#### Your goal:
Using the records below, quote only the span that opens with the line containing "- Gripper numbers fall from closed" and closes with the line containing "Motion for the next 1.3", exactly and inclusively.

#### Given entries:
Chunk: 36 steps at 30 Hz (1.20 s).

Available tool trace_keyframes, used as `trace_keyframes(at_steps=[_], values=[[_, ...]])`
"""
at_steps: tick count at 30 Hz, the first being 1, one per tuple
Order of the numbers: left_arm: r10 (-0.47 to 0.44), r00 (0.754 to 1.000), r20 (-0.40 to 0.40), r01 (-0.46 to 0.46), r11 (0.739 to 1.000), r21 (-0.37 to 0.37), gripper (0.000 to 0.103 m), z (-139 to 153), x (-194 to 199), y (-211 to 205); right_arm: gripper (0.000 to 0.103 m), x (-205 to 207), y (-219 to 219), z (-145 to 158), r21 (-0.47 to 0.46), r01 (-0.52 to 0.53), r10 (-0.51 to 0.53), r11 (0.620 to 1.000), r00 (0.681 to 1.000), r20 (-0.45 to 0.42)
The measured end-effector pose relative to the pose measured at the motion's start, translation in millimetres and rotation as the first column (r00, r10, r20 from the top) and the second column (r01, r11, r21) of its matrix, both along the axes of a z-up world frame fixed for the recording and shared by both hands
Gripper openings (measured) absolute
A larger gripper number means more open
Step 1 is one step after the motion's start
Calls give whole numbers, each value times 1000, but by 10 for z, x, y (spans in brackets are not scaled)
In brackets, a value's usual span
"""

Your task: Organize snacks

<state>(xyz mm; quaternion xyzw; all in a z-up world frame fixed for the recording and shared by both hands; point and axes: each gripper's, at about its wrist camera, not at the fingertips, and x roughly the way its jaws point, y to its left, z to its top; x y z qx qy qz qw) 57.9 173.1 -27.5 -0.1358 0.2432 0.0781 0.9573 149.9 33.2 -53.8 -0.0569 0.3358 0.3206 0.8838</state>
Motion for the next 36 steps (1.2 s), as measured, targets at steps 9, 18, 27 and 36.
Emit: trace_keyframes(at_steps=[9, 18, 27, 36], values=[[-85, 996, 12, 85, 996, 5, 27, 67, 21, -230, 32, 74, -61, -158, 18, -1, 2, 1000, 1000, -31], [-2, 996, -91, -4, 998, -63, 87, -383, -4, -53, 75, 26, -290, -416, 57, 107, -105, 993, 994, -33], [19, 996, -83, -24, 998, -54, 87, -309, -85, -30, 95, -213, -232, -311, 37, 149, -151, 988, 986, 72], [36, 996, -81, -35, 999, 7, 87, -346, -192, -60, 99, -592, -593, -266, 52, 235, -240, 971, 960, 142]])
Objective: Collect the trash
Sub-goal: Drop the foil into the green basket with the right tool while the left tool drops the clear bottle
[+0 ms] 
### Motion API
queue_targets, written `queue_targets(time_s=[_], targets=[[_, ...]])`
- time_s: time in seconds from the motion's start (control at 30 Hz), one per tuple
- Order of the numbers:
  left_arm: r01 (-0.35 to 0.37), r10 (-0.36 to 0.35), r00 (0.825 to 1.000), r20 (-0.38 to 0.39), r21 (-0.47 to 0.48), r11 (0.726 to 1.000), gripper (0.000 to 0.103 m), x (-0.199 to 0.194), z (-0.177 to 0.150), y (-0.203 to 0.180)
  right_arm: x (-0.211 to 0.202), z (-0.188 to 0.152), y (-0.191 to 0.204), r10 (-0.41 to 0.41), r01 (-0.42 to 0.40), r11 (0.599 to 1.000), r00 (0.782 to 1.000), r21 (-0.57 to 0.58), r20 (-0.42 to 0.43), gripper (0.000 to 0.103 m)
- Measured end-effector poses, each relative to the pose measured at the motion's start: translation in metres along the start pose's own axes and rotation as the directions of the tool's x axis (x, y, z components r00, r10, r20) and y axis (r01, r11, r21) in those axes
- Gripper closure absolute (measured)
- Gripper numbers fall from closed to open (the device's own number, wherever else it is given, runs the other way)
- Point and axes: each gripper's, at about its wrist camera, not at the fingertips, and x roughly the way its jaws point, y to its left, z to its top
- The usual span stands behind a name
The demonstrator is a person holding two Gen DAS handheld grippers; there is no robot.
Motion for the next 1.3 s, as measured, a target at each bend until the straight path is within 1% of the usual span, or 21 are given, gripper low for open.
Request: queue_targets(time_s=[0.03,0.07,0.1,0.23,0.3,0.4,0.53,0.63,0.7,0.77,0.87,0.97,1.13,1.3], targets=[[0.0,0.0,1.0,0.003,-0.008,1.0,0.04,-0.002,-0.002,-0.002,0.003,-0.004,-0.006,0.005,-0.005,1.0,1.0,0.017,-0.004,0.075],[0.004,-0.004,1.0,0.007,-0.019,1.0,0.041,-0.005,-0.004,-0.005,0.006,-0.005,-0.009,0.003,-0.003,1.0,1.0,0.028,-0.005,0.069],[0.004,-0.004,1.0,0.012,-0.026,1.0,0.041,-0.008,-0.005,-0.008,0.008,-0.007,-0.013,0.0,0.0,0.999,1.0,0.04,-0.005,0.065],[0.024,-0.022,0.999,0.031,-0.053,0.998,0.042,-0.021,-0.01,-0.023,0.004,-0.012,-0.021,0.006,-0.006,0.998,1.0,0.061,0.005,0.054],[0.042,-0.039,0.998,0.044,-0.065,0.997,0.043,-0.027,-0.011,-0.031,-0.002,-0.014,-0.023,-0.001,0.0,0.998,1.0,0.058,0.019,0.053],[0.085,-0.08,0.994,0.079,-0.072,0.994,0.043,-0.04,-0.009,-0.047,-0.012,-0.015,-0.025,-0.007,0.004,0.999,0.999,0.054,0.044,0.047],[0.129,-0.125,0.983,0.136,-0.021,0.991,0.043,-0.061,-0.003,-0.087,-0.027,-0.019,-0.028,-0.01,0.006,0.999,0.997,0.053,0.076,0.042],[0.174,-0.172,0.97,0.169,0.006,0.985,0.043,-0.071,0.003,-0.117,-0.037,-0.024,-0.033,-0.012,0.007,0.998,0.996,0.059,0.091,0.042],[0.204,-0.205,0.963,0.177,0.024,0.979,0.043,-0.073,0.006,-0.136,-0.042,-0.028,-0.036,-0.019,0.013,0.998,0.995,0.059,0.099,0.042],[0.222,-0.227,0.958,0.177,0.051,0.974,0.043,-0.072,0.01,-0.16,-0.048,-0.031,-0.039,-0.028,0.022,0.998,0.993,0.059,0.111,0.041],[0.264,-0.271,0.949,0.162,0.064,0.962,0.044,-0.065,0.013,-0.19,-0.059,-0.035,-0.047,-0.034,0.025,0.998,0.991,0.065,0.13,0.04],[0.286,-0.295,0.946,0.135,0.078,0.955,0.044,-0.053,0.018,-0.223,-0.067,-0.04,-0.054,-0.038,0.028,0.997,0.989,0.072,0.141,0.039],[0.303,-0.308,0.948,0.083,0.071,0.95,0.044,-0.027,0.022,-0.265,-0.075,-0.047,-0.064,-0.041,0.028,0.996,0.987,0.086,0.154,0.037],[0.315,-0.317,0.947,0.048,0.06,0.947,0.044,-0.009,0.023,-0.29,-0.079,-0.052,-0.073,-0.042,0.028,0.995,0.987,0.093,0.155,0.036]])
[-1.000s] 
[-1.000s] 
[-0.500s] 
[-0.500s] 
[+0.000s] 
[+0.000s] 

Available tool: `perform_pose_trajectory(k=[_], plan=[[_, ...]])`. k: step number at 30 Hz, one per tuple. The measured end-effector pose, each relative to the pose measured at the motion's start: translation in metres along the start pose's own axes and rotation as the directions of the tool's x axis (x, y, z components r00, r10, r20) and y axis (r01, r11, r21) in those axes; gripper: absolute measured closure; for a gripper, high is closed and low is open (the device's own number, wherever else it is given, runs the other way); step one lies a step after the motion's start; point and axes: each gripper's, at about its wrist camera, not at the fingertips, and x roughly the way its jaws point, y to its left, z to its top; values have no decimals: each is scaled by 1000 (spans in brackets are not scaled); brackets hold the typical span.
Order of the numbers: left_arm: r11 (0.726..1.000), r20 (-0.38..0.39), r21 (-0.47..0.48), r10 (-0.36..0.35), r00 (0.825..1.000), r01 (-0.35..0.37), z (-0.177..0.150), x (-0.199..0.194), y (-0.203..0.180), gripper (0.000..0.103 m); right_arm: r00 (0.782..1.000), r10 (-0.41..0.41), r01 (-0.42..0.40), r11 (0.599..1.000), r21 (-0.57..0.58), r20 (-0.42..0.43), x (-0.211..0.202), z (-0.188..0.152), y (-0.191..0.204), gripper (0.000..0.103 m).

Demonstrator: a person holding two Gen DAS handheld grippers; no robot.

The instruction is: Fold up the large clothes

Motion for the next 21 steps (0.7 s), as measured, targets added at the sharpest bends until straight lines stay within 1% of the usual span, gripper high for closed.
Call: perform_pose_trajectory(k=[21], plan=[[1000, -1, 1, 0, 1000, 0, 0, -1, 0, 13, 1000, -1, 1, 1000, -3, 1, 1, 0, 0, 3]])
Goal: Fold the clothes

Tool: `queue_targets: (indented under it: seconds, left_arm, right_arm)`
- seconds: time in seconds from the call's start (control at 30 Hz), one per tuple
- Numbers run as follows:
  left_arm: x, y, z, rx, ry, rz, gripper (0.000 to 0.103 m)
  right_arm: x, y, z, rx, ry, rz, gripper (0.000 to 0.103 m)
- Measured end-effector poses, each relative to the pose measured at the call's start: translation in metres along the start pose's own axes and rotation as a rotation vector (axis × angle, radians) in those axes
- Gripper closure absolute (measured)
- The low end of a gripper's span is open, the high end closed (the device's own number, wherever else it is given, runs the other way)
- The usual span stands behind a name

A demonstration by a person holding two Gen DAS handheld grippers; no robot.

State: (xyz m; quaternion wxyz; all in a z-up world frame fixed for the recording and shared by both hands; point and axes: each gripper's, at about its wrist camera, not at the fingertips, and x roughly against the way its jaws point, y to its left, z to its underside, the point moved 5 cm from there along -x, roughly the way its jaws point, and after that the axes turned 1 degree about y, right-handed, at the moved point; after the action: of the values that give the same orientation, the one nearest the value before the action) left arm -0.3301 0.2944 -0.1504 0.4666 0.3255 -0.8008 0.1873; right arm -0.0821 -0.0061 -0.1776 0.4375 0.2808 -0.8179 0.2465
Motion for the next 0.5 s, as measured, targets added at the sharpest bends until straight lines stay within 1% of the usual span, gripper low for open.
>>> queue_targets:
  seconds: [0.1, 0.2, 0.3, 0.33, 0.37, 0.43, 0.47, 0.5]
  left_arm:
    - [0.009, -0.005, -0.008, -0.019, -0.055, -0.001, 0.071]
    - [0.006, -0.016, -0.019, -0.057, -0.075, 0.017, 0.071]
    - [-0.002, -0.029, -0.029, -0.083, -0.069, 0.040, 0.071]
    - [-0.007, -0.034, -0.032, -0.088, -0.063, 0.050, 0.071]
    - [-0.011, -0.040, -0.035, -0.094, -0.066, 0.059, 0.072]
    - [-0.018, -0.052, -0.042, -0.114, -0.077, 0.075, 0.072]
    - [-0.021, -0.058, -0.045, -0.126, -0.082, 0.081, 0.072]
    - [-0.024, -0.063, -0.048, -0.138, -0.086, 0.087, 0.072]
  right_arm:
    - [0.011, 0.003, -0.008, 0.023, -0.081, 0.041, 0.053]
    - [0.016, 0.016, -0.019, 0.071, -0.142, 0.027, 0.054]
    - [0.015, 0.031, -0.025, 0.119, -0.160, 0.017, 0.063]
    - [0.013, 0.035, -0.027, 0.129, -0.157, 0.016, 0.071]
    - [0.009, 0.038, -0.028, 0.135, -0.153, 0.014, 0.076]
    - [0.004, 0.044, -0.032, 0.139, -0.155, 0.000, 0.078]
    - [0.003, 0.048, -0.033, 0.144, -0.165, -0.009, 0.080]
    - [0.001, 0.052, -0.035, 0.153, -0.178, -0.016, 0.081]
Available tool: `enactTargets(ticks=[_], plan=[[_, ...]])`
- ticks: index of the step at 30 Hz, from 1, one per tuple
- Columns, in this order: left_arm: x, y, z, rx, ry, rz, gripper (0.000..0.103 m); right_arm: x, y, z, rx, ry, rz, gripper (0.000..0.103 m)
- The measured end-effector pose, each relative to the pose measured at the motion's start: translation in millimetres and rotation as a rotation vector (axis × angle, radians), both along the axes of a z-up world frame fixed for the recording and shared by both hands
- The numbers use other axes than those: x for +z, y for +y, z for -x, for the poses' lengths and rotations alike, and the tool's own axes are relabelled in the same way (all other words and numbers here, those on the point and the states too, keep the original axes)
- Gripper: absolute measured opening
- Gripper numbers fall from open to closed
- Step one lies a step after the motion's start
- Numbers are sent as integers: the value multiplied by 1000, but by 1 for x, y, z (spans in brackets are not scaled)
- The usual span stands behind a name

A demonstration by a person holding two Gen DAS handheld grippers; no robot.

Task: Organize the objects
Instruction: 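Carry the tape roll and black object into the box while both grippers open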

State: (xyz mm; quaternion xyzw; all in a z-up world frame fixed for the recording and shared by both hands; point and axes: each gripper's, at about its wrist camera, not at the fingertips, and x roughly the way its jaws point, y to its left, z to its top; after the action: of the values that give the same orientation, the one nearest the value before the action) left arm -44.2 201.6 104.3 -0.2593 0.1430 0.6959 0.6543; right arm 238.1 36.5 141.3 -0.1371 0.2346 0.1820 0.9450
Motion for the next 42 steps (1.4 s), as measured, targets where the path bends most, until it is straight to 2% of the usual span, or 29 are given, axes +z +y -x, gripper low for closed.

#### Task solution:
- Gripper numbers fall from closed to open (the device's own number, wherever else it is given, runs the other way)
- Point and axes: each gripper's, at about its wrist camera, not at the fingertips, and x roughly the way its jaws point, y to its left, z to its top
- The usual span stands behind a name
The demonstrator is a person holding two Gen DAS handheld grippers; there is no robot.
Motion for the next 1.3 s, as measured, a target at each bend until the straight path is within 1% of the usual span, or 21 are given, gripper low for open.

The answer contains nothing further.